The required result is the number of lines below that hold the word "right", stated without anything else.

┄┄┄┄┄┄┄┄┄┄┄┄┄┄┄┄┄┄┄┄

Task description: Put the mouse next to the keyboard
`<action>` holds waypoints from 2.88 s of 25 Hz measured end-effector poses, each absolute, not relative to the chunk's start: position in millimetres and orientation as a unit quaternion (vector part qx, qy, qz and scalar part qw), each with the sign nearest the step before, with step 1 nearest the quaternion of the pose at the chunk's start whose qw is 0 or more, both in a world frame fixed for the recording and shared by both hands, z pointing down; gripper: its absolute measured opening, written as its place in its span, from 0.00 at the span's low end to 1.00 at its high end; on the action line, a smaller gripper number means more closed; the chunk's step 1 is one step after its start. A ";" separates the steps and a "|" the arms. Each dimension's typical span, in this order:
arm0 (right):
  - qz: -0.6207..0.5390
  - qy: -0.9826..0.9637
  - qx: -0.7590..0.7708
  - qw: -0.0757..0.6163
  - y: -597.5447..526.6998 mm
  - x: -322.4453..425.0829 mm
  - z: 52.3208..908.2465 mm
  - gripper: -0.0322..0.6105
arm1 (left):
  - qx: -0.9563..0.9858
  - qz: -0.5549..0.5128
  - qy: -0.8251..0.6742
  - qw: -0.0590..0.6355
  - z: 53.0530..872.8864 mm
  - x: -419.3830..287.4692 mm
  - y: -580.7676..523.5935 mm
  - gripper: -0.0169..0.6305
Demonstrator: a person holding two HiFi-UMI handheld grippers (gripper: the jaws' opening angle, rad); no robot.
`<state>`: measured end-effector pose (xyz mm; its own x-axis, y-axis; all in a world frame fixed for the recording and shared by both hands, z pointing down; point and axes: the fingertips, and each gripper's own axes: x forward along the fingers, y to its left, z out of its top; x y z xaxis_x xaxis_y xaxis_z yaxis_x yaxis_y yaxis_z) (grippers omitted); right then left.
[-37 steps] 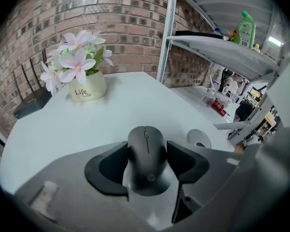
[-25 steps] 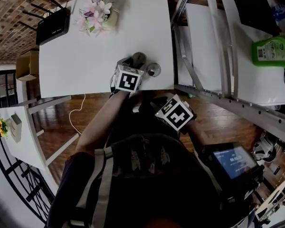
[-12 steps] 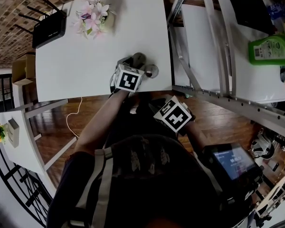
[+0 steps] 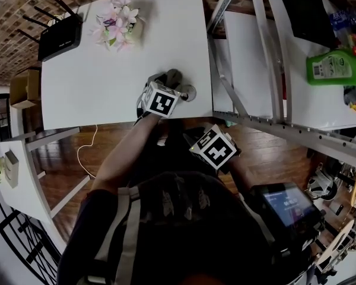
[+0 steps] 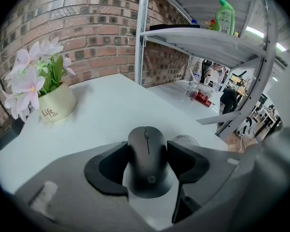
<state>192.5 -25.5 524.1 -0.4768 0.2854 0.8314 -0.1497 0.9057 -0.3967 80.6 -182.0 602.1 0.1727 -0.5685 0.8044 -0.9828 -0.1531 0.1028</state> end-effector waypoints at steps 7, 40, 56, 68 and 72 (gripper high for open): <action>0.207 -0.835 -0.041 0.509 -23.4 188.6 521.1 0.06 | 0.696 0.314 -0.559 0.322 601.9 81.4 -182.0 0.44; 0.204 -0.838 -0.083 0.499 -20.7 186.0 529.2 0.06 | 0.673 0.292 -0.588 0.341 606.6 64.5 -171.7 0.44; 0.167 -0.837 -0.081 0.514 -22.2 182.4 525.2 0.06 | 0.665 0.276 -0.604 0.342 608.5 43.4 -159.0 0.44; 0.149 -0.845 -0.071 0.509 -9.8 147.5 514.0 0.06 | 0.655 0.278 -0.617 0.335 599.8 1.0 -139.3 0.44; 0.145 -0.846 -0.072 0.509 -4.3 136.5 511.3 0.06 | 0.662 0.275 -0.610 0.338 600.0 -5.5 -133.8 0.44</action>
<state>136.5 -4.3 511.3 -0.4721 0.2689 0.8395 -0.0264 0.9476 -0.3184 -5.5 -133.8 600.0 0.1036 -0.6218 0.7763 -0.9935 -0.0273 0.1108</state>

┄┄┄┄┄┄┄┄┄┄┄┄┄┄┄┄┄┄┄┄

## Task answer
2